- What this task involves -
For every line in the material, produce an exact copy.
##########
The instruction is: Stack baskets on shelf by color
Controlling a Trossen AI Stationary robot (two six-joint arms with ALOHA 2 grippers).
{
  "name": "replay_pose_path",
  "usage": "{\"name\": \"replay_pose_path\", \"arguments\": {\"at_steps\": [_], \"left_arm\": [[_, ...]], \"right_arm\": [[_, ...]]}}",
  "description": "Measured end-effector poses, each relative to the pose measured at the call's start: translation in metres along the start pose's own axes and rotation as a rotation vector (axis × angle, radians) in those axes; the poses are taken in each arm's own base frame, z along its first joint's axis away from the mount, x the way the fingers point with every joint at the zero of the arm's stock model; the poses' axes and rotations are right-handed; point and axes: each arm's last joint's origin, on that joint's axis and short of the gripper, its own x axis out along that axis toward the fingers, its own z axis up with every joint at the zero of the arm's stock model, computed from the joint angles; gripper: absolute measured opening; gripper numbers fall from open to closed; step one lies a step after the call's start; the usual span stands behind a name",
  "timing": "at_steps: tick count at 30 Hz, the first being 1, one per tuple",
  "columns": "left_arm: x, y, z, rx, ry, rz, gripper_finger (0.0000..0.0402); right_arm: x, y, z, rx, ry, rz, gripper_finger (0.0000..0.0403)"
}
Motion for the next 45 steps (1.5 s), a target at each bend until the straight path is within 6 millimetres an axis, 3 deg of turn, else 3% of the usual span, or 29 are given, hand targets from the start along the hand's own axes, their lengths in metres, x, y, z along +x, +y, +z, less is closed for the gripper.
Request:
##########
- Final answer -
The instruction is: Stack baskets on shelf by color
Controlling a Trossen AI Stationary robot (two six-joint arms with ALOHA 2 grippers).
{
  "name": "replay_pose_path",
  "usage": "{\"name\": \"replay_pose_path\", \"arguments\": {\"at_steps\": [_], \"left_arm\": [[_, ...]], \"right_arm\": [[_, ...]]}}",
  "description": "Measured end-effector poses, each relative to the pose measured at the call's start: translation in metres along the start pose's own axes and rotation as a rotation vector (axis × angle, radians) in those axes; the poses are taken in each arm's own base frame, z along its first joint's axis away from the mount, x the way the fingers point with every joint at the zero of the arm's stock model; the poses' axes and rotations are right-handed; point and axes: each arm's last joint's origin, on that joint's axis and short of the gripper, its own x axis out along that axis toward the fingers, its own z axis up with every joint at the zero of the arm's stock model, computed from the joint angles; gripper: absolute measured opening; gripper numbers fall from open to closed; step one lies a step after the call's start; the usual span stands behind a name",
  "timing": "at_steps: tick count at 30 Hz, the first being 1, one per tuple",
  "columns": "left_arm: x, y, z, rx, ry, rz, gripper_finger (0.0000..0.0402); right_arm: x, y, z, rx, ry, rz, gripper_finger (0.0000..0.0403)"
}
Motion for the next 45 steps (1.5 s), a target at each bend until the straight path is within 6 millimetres an axis, 3 deg of turn, else 3% of the usual span, or 29 are given, hand targets from the start along the hand's own axes, their lengths in metres, x, y, z along +x, +y, +z, less is closed for the gripper.
Request:

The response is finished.